Nos últimos anos, tudo por culpa do mister JJ, recuperou-se para o futebol alguns dos termos mais ligados às artes da patinagem, como sejam a “nota técnica” ou a “nota artística”. No caso da passagem d’ Os Capitães da Areia pelo CCB, mais concretamente em relação à prestação vocal de Pedro de Tróia, pode dizer-se que, se a nota técnica esteve uns furos abaixo daquilo que resultou no brilhante e irrepetível “A Viagem dos Capitães da Areia a Bordo do Apolo 70”, a nota artística, essa, ficou muito perto da medalha de ouro, resultando numa festa de se lhe tirar o chapéu onde, para além de uma pacífica e bem-disposta invasão de palco, houve ainda um comboio humano a percorrer o Pequeno Auditório do CCB.
Já antes do concerto, o prenúncio de um contacto extra-terrestre era algo de palpável no ar, com a projecção de estranhos vídeos e uns sons arrancados ao último disco da banda, daqueles que se ouvem em filmes de ficção científica ou, muito provavelmente, numa loja de recordações para os lados da base de Houston.
A banda entra em palco e dirige-se aos seus mini-pódios revestidos a lantejoulas, estando o microfone de Tróia revestido com um pano vermelho e branco que, quando desdobrado, tinha todo o ar de ser uma bandeira do país das baguetes.
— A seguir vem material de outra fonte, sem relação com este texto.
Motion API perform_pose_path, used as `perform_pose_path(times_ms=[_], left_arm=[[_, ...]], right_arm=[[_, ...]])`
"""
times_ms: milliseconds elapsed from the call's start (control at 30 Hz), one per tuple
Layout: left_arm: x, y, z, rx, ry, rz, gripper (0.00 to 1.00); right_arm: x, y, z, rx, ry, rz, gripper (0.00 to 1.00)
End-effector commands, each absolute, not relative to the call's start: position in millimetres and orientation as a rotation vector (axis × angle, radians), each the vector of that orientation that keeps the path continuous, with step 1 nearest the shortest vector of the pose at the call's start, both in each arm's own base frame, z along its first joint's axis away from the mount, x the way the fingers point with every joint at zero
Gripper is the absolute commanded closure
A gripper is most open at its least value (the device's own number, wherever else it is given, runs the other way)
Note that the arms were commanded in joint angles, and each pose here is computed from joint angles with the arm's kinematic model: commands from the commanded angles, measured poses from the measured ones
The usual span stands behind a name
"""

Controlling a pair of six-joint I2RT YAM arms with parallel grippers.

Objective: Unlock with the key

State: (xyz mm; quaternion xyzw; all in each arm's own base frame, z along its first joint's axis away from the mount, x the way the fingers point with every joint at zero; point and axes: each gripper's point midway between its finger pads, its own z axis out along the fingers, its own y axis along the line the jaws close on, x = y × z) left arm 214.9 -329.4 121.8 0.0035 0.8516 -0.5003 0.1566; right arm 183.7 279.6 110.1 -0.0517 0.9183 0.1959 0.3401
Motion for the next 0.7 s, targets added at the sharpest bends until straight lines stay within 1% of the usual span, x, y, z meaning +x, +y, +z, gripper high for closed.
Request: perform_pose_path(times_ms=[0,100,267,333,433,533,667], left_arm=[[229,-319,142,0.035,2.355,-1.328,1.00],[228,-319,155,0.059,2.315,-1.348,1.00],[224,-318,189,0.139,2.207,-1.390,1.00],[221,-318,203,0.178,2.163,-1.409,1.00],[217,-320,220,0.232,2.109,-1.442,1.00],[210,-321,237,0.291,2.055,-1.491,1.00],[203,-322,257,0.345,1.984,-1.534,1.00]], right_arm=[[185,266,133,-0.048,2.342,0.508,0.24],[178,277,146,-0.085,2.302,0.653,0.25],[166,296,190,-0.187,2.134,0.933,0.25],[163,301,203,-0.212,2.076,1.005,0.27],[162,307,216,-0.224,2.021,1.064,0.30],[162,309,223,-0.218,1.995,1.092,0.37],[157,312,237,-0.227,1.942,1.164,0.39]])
O concerto contou também com a estreia nos teclados de Tomás Gonçalo, que veio dar um ar mais orgânico a uma banda que tem, nos beats pré-gravados, uma mais-valia.
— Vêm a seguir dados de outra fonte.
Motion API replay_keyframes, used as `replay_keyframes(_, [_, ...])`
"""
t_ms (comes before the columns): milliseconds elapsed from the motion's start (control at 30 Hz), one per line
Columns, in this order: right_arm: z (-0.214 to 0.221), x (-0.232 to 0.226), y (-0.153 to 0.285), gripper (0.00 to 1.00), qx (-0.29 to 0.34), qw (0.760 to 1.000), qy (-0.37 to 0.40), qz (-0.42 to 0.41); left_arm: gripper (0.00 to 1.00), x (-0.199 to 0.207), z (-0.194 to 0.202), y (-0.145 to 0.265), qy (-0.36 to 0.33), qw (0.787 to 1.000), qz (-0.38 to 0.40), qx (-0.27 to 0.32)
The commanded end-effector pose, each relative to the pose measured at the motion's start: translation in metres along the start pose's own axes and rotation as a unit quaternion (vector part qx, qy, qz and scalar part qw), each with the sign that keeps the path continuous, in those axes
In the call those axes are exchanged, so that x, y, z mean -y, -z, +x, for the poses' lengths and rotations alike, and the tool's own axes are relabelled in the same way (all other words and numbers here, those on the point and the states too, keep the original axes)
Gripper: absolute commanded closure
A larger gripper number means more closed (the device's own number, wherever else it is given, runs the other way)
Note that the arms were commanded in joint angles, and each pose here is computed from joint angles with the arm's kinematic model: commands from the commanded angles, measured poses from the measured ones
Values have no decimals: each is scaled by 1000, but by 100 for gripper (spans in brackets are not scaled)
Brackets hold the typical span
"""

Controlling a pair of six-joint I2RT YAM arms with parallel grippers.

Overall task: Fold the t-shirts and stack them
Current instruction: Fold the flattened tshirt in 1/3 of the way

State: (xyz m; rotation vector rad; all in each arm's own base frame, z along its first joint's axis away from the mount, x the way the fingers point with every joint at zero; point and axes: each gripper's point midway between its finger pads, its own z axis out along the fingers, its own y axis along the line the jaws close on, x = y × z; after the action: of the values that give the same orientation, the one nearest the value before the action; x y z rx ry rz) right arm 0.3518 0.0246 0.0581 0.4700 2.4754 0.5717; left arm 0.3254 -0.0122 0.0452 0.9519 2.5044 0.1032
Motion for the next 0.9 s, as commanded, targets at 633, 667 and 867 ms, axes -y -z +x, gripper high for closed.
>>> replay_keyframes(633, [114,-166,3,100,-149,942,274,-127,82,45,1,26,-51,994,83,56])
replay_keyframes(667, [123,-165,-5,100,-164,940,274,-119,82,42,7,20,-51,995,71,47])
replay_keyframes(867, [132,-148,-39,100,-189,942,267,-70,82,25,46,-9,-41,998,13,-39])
É com Pedro de Tróia a cantar lindamente em falsete e a tratar toda a gente por “você” que abre a pista de dança no CCB. “Nasci para enriquecer” dá início à festa e são já audíveis as palmas, a vontade de um coro imenso e a decisão de sair das cadeiras para abanar as ancas e o corpinho todo. E, se nas palavras de António Moura este iria ser um concerto “doce, especial e romântico”, a isto se juntou a pura celebração, como quando “A Partida para o Espaço” soa a música de baile espacial para saborear em gravidade zero.
E, se há momentos menos conseguidos como a cover de “Sempre que o amor me quiser”, de Lena d`Água, “Dezassete Anos”, do primeiro disco da banda, roça o épico, com todo o auditório a fazer a festa e, tomando à letra as palavras de Pedro Tróia, a não ter medo de ser ridículo.
Tendo dado à música portuguesa um dos seus mais estranhos, juvenis e incríveis discos dos últimos dez anos, Os Capitães da Areia mostraram esta noite que a música é um lugar de celebração e de festa, de libertação das formalidades e das máscaras que cada um vai vestindo todos os dias.
Depois do encore, a banda abandona o palco e o público, durante uns minutos, entoa brava e sonoramente “quero pão com marmelada”. Só faltaram mesmo as travessas a passar de mão em mão para que a viagem espacial tivesse atingido o ponto da velocidade-luz. Bravo, Capitães! – apetece gritar de boca cheia.